» **What the exercise asks**: Could you give back exactly the lines below from the one with "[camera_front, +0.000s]" through the one with "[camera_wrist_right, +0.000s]", without a single picture?

» **Source information**:

--*--

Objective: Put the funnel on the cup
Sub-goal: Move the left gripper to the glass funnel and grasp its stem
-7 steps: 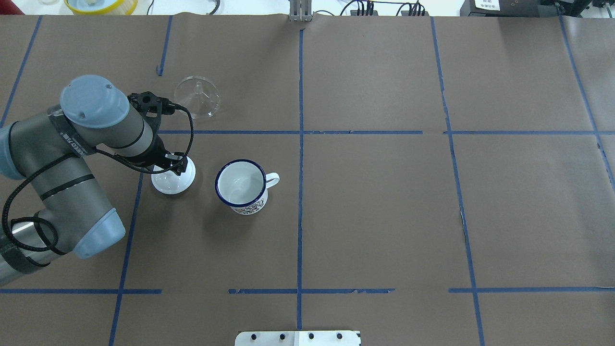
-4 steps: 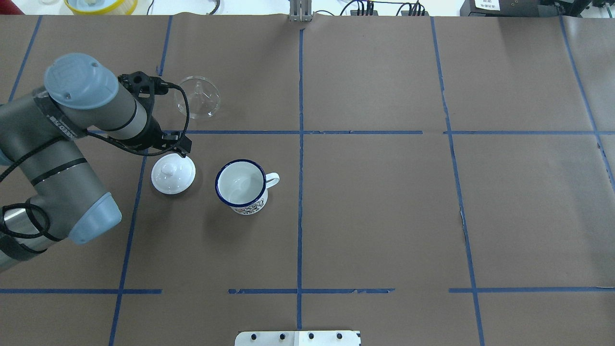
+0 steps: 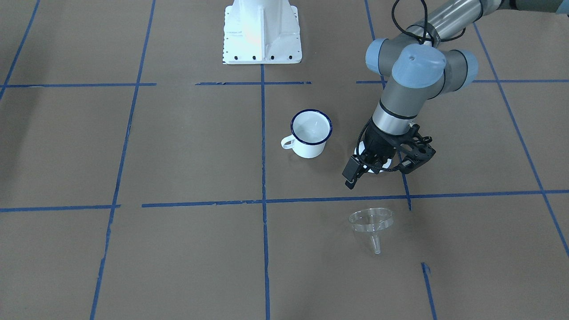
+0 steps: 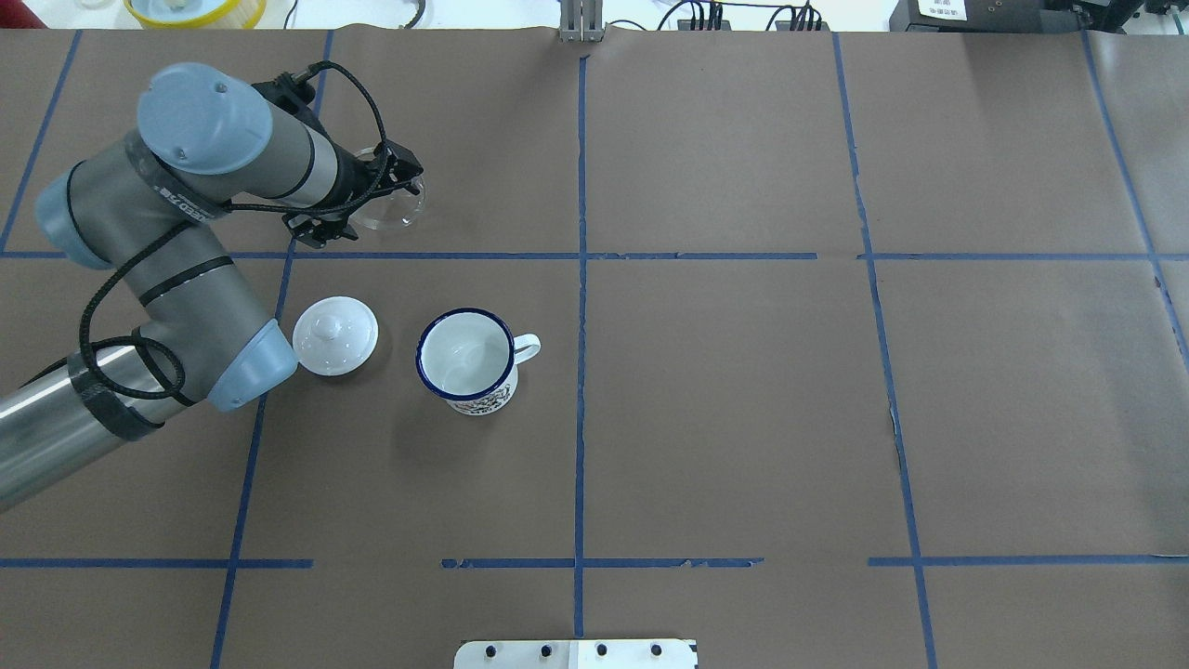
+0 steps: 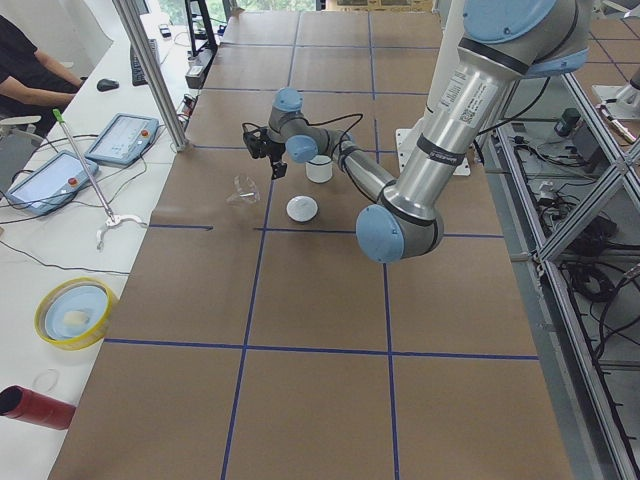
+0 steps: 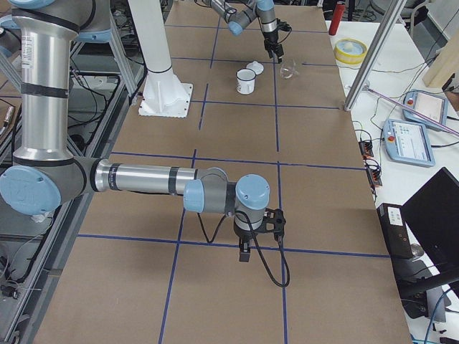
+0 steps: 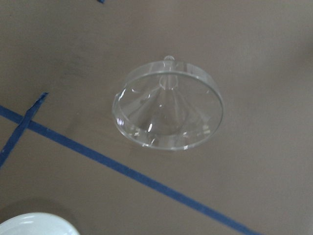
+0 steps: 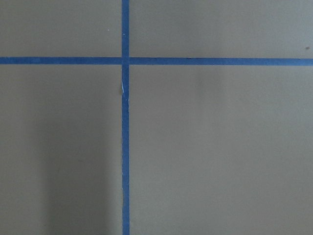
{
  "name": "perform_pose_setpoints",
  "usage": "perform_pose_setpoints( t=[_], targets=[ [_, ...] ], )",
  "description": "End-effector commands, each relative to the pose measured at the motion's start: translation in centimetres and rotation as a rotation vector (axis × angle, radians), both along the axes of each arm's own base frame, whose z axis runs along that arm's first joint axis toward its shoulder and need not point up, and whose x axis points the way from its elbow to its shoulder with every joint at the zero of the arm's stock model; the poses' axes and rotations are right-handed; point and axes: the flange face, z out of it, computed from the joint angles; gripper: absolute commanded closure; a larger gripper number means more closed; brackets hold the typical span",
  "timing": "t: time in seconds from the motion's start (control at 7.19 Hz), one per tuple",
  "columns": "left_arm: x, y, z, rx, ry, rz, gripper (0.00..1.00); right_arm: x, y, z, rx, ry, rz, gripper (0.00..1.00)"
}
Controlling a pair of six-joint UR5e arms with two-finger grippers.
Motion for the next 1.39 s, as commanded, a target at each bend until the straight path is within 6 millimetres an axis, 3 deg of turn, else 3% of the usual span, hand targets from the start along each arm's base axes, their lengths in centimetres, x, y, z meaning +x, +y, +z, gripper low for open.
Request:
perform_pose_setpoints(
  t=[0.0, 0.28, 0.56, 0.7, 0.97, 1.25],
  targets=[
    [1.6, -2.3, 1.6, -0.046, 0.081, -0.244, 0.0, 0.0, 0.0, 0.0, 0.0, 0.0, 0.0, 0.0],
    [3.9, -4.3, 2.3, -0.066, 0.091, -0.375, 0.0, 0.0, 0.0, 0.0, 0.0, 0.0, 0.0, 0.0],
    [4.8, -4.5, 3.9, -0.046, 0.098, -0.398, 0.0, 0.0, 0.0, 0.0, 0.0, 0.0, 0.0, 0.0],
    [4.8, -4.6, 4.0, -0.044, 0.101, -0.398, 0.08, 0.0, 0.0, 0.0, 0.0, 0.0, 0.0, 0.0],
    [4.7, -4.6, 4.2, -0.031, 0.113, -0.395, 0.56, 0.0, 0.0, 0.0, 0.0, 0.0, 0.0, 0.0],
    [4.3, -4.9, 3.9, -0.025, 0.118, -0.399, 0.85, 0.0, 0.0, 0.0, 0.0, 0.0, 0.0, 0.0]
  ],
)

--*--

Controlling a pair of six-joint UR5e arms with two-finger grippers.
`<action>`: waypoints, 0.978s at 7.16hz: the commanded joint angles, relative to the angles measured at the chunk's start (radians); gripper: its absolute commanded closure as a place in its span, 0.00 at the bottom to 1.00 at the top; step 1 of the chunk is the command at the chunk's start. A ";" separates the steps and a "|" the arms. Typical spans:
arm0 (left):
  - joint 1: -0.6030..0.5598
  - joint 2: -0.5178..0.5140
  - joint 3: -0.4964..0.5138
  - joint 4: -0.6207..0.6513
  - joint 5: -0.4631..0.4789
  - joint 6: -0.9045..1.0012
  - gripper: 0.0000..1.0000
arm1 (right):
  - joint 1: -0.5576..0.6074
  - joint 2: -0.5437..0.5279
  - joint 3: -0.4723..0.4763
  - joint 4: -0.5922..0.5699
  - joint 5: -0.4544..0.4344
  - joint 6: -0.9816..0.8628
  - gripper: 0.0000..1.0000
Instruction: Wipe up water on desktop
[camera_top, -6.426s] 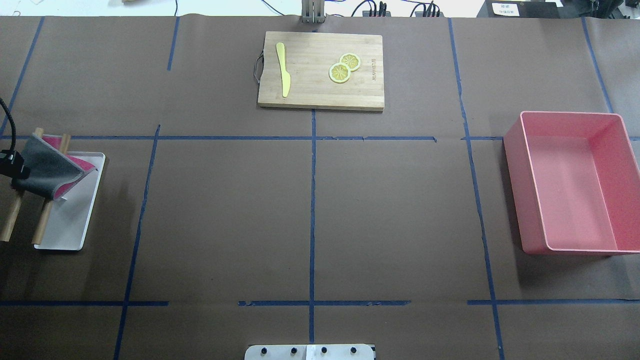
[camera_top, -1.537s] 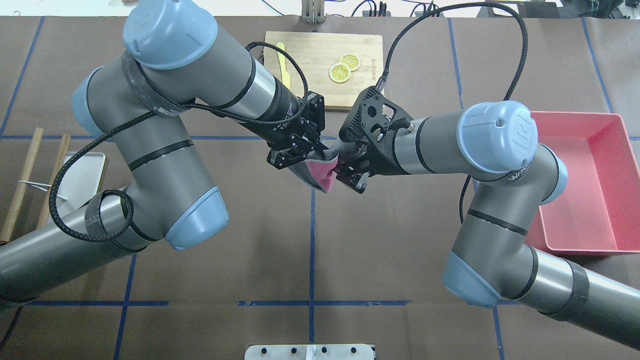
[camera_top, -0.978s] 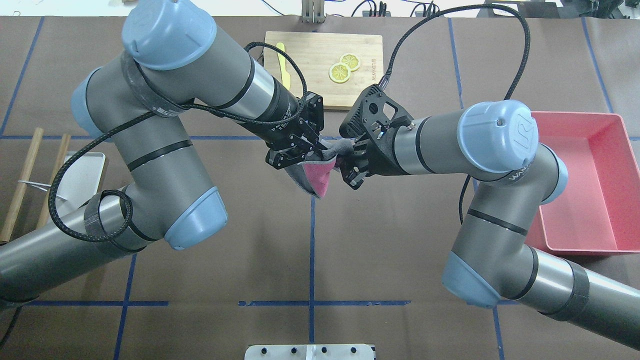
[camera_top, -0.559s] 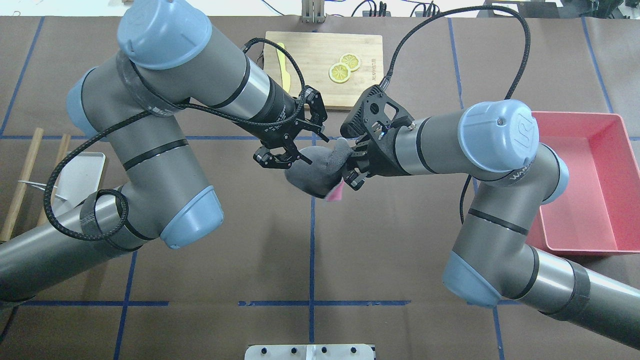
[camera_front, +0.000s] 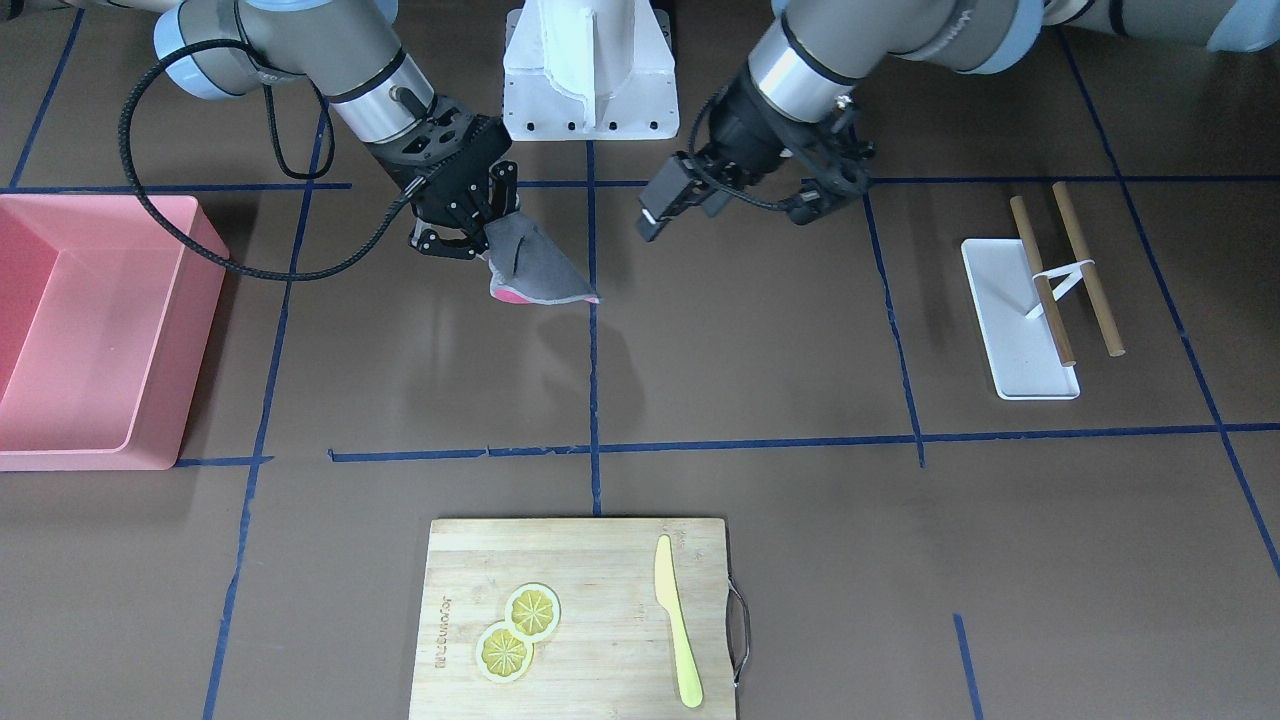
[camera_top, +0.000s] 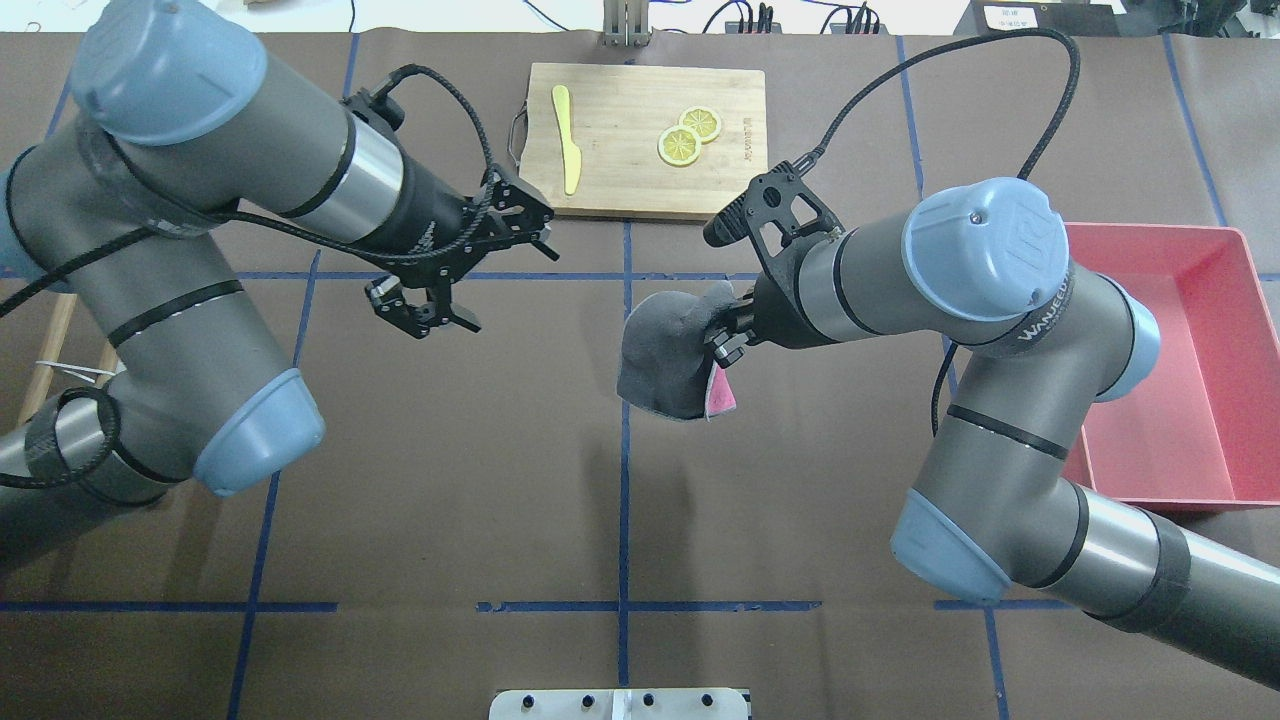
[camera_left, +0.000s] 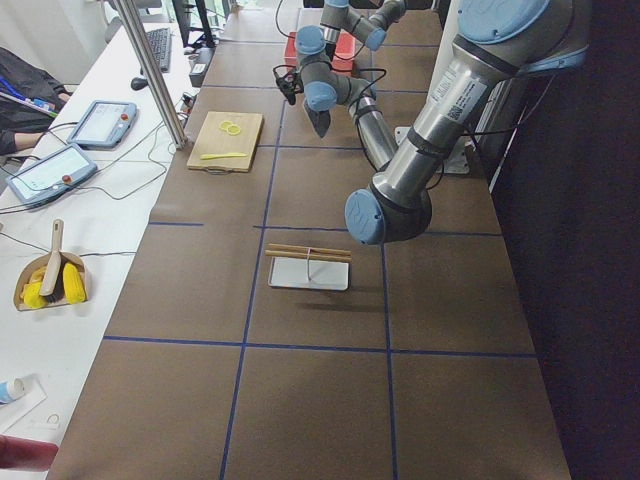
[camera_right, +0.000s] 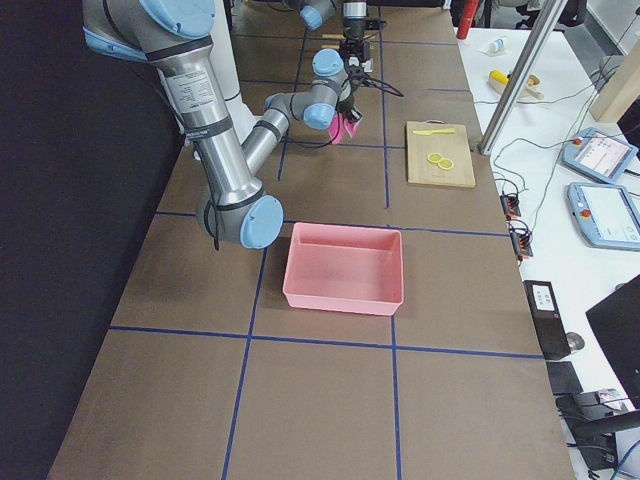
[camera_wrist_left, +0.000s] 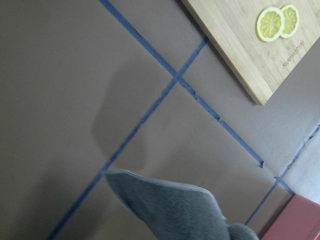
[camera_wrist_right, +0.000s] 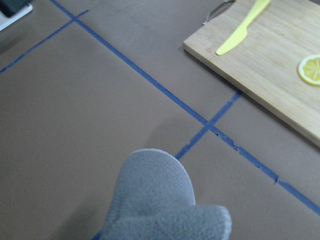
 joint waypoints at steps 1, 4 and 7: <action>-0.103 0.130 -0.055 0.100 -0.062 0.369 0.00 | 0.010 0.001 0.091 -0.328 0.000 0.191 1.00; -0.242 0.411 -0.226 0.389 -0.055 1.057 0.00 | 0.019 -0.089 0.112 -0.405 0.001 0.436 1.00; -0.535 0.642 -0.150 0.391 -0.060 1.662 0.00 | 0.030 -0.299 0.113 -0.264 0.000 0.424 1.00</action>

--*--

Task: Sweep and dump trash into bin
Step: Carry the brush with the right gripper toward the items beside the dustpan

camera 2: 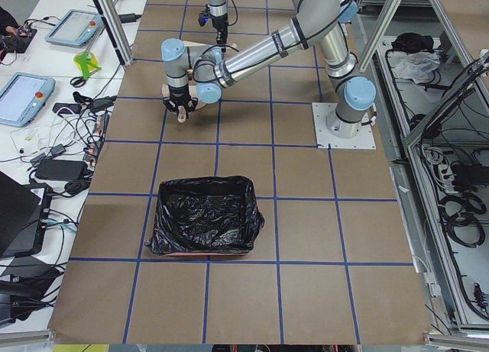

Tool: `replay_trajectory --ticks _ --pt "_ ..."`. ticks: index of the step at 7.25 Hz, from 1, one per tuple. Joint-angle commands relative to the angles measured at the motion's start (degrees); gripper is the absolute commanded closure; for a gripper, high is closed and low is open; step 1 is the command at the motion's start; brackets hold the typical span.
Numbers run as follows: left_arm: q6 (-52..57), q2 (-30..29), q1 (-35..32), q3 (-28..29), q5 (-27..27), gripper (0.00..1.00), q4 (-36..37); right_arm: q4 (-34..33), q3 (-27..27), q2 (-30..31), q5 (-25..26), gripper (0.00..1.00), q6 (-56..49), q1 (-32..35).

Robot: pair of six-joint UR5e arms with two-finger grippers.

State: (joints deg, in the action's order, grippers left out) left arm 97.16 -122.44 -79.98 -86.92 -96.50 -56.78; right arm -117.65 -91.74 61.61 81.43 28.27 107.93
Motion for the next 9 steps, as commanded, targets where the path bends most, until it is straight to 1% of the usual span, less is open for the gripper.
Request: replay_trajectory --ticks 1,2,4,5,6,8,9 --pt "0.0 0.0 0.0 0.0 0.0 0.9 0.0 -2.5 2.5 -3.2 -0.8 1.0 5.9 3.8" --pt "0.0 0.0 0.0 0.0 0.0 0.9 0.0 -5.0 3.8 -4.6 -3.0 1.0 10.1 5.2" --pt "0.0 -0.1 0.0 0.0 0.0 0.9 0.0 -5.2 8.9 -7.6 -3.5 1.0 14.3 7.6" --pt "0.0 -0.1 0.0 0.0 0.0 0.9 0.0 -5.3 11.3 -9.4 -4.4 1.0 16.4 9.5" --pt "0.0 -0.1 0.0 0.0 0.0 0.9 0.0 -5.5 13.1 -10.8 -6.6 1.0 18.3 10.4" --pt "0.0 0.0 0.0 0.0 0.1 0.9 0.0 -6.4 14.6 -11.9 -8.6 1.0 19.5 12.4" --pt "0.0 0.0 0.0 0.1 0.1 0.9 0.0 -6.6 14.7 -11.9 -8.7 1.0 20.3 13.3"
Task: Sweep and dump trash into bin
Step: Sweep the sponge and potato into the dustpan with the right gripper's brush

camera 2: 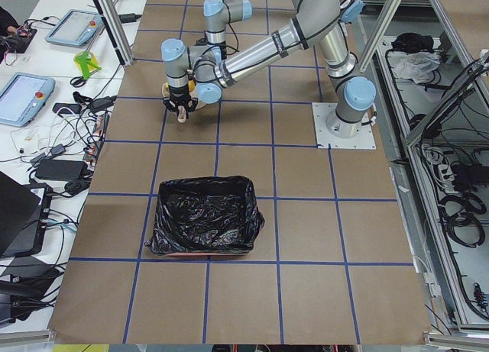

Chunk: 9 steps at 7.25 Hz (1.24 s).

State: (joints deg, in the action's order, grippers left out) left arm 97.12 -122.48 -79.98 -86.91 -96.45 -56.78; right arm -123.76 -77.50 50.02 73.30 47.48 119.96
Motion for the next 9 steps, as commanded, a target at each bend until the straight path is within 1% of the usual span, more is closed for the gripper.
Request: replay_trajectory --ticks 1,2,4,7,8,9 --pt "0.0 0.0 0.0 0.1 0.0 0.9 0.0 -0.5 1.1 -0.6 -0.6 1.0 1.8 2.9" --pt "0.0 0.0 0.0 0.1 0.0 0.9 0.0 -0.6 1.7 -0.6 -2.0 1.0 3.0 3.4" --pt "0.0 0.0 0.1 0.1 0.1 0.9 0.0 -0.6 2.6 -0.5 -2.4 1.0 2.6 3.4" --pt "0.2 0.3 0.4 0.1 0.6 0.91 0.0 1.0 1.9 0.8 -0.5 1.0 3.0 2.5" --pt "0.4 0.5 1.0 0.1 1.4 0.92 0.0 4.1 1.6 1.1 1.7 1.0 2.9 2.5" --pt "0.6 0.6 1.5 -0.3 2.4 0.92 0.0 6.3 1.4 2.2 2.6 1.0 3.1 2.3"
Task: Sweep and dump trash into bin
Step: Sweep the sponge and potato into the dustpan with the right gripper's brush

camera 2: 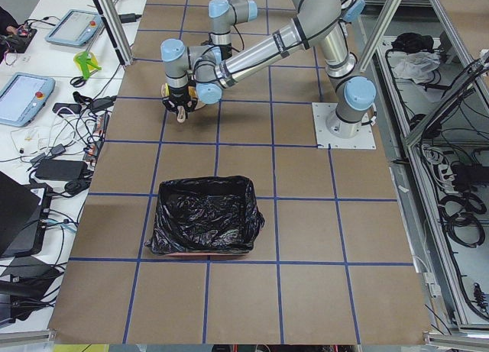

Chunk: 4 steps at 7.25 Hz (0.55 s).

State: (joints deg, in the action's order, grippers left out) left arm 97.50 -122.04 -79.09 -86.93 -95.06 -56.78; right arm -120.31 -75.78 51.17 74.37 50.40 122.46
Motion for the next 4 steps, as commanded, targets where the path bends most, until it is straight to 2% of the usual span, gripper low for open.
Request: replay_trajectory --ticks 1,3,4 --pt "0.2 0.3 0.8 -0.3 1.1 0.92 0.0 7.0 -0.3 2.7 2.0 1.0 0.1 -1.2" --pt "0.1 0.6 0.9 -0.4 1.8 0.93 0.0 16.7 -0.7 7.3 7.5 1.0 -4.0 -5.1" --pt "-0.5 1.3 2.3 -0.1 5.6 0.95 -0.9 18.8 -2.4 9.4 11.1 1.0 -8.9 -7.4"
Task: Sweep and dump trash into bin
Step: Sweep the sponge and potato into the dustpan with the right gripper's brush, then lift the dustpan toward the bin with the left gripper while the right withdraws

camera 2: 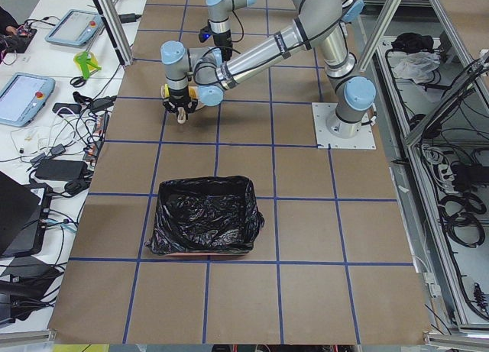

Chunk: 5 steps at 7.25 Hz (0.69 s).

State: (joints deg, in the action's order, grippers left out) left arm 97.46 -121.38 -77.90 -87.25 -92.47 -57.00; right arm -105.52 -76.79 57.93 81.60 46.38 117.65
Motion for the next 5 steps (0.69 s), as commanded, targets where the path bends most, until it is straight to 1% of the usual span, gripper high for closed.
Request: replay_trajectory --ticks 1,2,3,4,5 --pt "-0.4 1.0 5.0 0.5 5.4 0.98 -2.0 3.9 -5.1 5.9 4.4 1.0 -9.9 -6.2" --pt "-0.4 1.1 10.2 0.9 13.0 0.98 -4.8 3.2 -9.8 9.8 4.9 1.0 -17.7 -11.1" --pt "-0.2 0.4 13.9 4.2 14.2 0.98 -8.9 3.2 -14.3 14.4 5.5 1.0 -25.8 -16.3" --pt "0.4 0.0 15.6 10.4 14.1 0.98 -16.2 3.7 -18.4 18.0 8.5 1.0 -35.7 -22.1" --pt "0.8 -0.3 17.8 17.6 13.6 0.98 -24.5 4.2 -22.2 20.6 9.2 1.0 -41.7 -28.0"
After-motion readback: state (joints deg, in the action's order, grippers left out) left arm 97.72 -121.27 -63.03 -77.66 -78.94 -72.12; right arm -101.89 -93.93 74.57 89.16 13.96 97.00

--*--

» **Answer space**:
[camera_front, +0.000s] 
[camera_top, +0.000s] 
[camera_left, +0.000s] 
[camera_right, +0.000s] 
[camera_wrist_left, +0.000s] 
[camera_wrist_right, +0.000s] 

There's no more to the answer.